* _Work instruction_:
Could the data underneath be repeated exactly, in full?

* _Dataset section_:
·····

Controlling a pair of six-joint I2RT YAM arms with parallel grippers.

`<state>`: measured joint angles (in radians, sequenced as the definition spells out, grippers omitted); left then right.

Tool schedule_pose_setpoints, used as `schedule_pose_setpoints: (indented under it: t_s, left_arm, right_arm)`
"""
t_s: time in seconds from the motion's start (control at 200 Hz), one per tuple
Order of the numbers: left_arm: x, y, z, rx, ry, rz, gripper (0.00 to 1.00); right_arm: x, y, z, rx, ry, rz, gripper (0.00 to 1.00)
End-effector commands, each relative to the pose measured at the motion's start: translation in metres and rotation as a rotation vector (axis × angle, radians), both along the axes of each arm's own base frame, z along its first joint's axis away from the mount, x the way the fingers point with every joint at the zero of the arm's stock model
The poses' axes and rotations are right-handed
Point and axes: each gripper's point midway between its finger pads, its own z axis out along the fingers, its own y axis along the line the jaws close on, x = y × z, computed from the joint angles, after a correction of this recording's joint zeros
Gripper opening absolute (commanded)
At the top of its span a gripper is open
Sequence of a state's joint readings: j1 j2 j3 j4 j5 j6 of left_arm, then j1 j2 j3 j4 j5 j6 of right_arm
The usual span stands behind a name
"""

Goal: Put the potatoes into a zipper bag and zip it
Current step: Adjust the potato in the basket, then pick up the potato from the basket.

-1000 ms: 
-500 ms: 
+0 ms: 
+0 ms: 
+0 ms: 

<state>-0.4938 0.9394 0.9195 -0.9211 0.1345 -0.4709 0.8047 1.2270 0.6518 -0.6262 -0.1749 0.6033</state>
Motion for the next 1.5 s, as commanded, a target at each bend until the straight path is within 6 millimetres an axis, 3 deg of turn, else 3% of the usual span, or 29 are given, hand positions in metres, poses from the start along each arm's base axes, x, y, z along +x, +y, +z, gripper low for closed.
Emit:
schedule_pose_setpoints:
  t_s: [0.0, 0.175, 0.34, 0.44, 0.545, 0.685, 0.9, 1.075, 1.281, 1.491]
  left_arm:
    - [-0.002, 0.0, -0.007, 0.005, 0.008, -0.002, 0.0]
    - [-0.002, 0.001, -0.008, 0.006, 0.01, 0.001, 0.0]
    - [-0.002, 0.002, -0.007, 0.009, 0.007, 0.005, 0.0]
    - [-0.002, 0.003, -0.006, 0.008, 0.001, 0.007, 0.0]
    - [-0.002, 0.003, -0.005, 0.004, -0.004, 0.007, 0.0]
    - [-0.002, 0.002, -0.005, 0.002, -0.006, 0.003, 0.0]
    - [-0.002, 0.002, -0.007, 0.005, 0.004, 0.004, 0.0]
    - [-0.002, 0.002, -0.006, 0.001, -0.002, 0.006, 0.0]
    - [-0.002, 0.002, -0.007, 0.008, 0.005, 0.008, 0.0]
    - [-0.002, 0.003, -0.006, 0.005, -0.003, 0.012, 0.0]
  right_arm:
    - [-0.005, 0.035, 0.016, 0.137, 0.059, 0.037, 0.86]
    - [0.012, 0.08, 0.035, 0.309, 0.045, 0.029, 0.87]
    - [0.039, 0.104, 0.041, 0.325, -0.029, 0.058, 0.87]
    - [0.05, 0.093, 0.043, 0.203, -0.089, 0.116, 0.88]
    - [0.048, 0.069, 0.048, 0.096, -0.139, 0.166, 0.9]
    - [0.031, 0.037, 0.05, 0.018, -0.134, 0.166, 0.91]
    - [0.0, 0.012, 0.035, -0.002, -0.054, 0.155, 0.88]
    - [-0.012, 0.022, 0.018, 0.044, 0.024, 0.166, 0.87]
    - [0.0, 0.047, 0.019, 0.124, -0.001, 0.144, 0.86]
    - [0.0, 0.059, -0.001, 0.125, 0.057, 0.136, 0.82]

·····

* _Answer area_:
Controlling a pair of six-joint I2RT YAM arms with parallel grippers.

`<state>`: measured joint angles (in radians, sequenced as the definition spells out, grippers omitted); left then right.

Tool schedule_pose_setpoints, used as `schedule_pose_setpoints: (indented under it: t_s, left_arm, right_arm)`
"""
t_s: time in seconds from the motion's start (control at 200 Hz), one per tuple
Order of the numbers: left_arm: x, y, z, rx, ry, rz, gripper (0.00 to 1.00); right_arm: x, y, z, rx, ry, rz, gripper (0.00 to 1.00)
End-effector commands, each relative to the pose measured at the motion's start: translation in metres and rotation as a rotation vector (axis × angle, radians), both along the axes of each arm's own base frame, z along its first joint's axis away from the mount, x the way the fingers point with every joint at the zero of the arm's stock model
The poses' axes and rotations are right-handed
Point and axes: each gripper's point midway between its finger pads, its own z axis out along the fingers, its own y axis along the line the jaws close on, x = y × z, computed from the joint angles, after a correction of this recording's joint zeros
Gripper opening absolute (commanded)
At the top of its span a gripper is open
Sequence of a state's joint readings: j1 j2 j3 j4 j5 j6 of left_arm, then j1 j2 j3 j4 j5 j6 of right_arm
The usual span stands behind a name
"""

Goal: Put the potatoes into a zipper bag and zip it
Current step: Adjust the potato in the basket, then pick up the potato from the basket.

-1000 ms: 
-500 ms: 
+0 ms: 
+0 ms: 
+0 ms: 

<state>-0.4938 0.9394 0.9195 -0.9211 0.1345 -0.4709 0.8047 1.2270 0.6518 -0.6262 -0.1749 0.6033</state>
Motion for the next 1.5 s, as commanded, a target at each bend until the straight path is within 6 millimetres an axis, 3 deg of turn, else 3% of the usual span, or 29 are given, hand positions in metres, poses from the start along each arm's base axes, x, y, z along +x, +y, +z, gripper low for closed.
Emit:
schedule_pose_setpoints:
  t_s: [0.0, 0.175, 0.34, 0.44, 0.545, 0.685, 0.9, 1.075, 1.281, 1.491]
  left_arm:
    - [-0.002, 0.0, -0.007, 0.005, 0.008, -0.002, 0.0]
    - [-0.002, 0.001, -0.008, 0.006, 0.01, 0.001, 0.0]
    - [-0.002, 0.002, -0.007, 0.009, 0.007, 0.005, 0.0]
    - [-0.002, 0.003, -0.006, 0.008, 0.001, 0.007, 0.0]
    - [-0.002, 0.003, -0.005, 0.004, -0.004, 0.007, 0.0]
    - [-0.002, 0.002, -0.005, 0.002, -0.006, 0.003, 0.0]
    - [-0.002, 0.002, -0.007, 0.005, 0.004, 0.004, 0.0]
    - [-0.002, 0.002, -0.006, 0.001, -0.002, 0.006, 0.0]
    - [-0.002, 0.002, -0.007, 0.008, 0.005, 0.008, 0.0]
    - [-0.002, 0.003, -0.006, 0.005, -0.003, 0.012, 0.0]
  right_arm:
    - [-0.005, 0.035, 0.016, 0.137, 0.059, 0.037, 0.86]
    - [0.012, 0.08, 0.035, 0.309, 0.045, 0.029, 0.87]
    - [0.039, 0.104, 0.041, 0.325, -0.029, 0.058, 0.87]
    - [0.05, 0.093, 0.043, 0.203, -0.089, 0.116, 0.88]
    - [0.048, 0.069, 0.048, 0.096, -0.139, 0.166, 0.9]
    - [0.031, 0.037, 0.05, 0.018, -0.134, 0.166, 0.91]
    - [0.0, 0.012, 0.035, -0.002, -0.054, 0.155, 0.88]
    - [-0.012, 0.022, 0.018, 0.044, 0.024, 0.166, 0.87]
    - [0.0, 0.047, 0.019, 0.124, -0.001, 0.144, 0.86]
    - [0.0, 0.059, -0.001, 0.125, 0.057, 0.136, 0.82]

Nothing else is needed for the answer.